Work to be completed: What you need to produce from the material below is an exact transcription of the lines from the one with "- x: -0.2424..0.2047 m" through the one with "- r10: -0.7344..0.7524", both included, and no other line.

Data supplied:
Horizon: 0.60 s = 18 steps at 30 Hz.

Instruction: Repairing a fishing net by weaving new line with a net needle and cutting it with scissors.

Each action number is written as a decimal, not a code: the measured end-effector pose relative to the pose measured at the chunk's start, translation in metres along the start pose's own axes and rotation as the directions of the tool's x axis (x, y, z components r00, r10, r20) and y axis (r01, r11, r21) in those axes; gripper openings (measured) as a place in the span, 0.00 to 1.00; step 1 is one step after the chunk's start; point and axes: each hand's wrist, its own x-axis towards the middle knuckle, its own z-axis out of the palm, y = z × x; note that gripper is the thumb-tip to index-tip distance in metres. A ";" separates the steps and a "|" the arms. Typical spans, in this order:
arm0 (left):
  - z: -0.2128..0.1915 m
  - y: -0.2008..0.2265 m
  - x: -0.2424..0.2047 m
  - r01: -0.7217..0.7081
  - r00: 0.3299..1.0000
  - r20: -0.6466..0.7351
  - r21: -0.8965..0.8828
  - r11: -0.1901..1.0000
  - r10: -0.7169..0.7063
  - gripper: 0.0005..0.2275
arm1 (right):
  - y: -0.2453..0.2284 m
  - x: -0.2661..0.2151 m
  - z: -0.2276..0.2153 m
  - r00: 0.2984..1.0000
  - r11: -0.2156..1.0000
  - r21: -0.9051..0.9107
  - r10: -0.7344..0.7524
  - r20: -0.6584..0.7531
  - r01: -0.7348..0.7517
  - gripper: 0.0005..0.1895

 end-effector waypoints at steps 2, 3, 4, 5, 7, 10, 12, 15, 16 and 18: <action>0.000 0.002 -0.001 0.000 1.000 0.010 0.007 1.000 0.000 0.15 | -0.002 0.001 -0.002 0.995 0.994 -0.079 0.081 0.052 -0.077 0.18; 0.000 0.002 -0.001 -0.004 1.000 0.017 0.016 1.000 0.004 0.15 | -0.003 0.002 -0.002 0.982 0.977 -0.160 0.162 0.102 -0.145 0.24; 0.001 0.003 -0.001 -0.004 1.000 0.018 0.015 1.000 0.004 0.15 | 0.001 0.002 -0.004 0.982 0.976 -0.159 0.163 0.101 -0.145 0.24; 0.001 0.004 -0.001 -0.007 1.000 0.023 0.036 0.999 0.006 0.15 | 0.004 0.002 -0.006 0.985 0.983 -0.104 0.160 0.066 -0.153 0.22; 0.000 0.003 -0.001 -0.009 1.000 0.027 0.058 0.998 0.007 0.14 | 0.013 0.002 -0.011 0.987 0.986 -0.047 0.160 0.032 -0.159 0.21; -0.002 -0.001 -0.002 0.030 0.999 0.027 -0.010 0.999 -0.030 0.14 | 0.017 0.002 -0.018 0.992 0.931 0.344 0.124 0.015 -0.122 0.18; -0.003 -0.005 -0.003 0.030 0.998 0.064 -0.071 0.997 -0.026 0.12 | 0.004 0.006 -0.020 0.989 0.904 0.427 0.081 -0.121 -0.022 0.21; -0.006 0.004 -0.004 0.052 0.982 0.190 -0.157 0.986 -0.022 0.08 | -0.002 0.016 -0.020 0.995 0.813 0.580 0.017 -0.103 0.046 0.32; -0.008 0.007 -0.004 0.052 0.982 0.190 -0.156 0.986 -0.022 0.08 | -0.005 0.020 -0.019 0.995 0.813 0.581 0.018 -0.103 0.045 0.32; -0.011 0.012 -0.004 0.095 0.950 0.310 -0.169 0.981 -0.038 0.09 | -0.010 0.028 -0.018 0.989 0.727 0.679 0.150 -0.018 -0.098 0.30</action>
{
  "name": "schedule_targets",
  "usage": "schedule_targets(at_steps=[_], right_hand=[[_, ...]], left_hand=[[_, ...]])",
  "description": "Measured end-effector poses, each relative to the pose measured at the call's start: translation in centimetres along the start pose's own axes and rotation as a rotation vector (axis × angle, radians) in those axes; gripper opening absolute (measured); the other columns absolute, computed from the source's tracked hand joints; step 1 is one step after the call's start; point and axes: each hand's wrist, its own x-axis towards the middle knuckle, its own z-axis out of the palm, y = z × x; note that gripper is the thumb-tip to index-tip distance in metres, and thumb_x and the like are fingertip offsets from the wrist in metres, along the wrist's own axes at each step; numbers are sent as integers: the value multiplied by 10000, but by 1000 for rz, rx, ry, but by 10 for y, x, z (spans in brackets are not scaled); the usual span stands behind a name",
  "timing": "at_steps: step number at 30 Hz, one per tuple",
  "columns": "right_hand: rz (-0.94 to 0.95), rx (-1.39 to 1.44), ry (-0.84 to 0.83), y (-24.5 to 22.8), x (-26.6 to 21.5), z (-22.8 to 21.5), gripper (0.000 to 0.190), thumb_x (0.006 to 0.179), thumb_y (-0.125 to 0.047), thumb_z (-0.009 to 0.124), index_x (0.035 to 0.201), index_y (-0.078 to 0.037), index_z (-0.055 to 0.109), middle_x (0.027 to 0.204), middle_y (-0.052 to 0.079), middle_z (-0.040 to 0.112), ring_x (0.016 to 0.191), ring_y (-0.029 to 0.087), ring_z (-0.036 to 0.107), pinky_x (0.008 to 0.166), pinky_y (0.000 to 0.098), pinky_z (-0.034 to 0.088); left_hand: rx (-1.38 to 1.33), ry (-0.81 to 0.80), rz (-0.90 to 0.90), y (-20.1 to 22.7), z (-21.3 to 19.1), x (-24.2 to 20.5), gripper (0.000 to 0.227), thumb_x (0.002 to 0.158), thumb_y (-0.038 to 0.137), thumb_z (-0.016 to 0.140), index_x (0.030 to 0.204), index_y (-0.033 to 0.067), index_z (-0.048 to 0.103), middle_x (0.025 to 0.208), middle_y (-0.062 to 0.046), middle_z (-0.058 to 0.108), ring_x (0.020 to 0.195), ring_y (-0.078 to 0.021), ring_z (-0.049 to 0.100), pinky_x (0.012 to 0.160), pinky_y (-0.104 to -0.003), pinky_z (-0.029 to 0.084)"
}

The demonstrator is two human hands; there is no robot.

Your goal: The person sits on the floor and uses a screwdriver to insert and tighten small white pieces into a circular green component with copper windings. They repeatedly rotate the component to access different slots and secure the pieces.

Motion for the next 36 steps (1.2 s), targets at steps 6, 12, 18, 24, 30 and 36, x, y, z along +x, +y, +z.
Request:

Answer box:
  - x: -0.2424..0.2047 m
  - r01: -0.7217..0.7081
  - r00: 0.3299..1.0000
  - r20: -0.6466..0.7351
  - r21: -0.8965..0.8828
  - r11: -0.1901..1.0000
  - r10: -0.7169..0.7063
  - gripper: 0.0005..0.2275
arm1 (right):
  - y: -0.2453..0.2284 m
  - x: -0.2661..0.2151 m
  - z: -0.2276..0.2153 m
  - r00: 0.2984..1.0000
  - r11: -0.2156..1.0000
  - r21: -0.9051..0.9107
  - r10: -0.7344..0.7524

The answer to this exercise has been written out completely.